■ **WHAT THIS TASK INVOLVES**:
Return every line from the records below in which the word "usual" is found.

==*==

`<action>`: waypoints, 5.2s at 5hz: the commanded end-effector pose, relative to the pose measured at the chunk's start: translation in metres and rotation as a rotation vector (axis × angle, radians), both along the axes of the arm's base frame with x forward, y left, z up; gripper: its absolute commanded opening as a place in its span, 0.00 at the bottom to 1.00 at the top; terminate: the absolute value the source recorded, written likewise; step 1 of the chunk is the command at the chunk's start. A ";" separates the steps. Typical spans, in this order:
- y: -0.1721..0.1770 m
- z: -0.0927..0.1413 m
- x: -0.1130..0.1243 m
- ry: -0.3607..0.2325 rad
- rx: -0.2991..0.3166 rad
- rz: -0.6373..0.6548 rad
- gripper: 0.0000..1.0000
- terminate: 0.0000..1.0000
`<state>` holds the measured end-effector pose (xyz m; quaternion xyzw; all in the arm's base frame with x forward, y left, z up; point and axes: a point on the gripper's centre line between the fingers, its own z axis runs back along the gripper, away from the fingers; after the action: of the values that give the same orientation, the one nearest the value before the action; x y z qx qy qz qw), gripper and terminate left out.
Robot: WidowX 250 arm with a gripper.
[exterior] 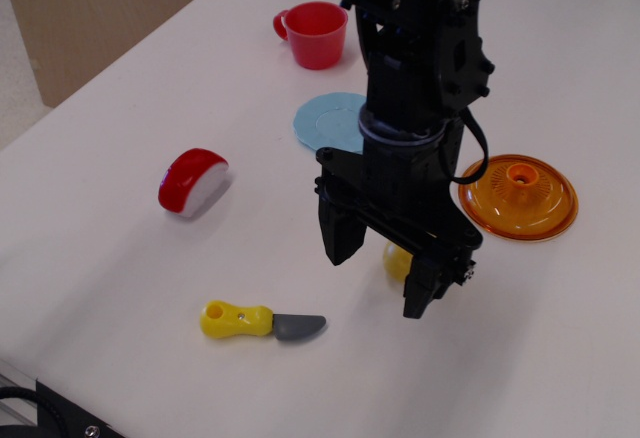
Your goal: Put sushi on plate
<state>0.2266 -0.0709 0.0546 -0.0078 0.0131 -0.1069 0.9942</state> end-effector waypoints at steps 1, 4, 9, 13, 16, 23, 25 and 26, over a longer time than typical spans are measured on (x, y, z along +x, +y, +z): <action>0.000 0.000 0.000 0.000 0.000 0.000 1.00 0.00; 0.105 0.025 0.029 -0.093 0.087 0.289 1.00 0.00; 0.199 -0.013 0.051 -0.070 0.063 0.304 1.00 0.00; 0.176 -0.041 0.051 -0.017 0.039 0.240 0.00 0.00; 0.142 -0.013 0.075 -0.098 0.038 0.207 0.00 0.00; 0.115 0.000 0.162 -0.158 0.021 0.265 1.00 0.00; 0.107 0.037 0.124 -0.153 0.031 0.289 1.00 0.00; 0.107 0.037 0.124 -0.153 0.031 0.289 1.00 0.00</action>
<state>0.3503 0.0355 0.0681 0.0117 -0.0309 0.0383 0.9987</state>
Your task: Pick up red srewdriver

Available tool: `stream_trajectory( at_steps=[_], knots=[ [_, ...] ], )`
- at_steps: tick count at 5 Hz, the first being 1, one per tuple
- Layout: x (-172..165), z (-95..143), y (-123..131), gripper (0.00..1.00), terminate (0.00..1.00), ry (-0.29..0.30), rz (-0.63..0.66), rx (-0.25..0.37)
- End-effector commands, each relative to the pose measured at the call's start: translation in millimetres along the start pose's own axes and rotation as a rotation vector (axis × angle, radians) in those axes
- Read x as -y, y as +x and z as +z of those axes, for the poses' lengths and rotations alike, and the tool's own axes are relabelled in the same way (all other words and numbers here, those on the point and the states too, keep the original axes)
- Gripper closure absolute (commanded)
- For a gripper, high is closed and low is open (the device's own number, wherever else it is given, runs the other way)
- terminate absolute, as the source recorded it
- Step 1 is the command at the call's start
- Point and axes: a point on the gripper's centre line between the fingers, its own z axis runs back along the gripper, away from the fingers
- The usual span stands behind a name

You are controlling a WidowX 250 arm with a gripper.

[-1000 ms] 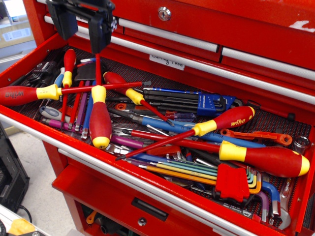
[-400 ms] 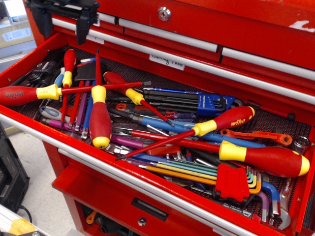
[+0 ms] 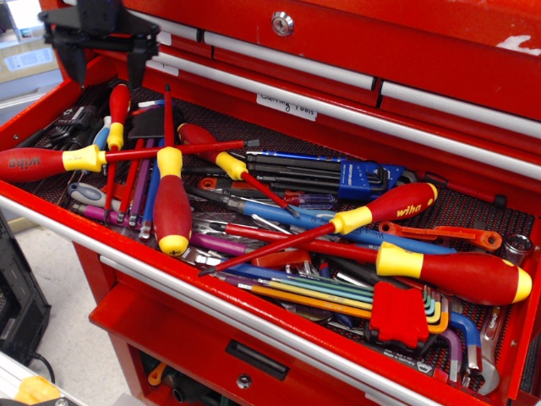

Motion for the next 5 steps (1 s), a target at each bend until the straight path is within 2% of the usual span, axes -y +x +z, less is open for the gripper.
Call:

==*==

■ **TASK ANSWER**:
- The usual span stands behind a name
Motion for the next 5 steps (1 s), a target at each bend until the straight path is within 2% of the usual span, axes -y +x +z, less is open for the gripper.

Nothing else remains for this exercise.